#### Your objective:
The answer must be every line below that holds the word "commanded".

#### Raw data:
• • • • •

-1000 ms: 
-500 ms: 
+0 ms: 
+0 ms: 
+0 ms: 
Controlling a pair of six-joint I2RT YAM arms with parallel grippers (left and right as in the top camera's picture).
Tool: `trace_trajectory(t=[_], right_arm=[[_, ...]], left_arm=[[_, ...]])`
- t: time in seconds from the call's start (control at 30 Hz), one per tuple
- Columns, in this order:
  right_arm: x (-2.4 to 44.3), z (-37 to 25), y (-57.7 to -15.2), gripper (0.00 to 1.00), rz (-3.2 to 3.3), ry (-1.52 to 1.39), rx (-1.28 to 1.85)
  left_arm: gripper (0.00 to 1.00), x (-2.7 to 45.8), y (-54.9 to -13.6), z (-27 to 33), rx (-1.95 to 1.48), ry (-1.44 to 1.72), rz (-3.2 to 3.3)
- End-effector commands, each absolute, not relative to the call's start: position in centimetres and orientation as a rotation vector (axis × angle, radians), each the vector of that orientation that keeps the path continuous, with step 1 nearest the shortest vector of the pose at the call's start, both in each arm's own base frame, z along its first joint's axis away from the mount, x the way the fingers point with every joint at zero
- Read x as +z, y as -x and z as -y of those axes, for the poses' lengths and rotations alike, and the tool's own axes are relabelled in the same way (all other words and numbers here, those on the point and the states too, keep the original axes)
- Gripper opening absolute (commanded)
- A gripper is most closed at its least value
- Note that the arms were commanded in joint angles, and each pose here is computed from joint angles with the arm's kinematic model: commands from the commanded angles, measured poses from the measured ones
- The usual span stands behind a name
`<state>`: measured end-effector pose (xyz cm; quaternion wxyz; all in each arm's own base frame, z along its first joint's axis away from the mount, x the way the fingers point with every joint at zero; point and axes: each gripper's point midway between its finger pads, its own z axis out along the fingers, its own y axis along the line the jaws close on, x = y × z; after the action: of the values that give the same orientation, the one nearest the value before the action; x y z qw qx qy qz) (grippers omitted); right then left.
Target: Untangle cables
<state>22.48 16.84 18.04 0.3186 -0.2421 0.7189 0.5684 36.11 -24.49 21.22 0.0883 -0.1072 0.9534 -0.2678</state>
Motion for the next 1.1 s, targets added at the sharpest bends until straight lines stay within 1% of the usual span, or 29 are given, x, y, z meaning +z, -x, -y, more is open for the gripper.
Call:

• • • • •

#### Exercise output:
- Gripper opening absolute (commanded)
- Note that the arms were commanded in joint angles, and each pose here is computed from joint angles with the arm's kinematic model: commands from the commanded angles, measured poses from the measured ones

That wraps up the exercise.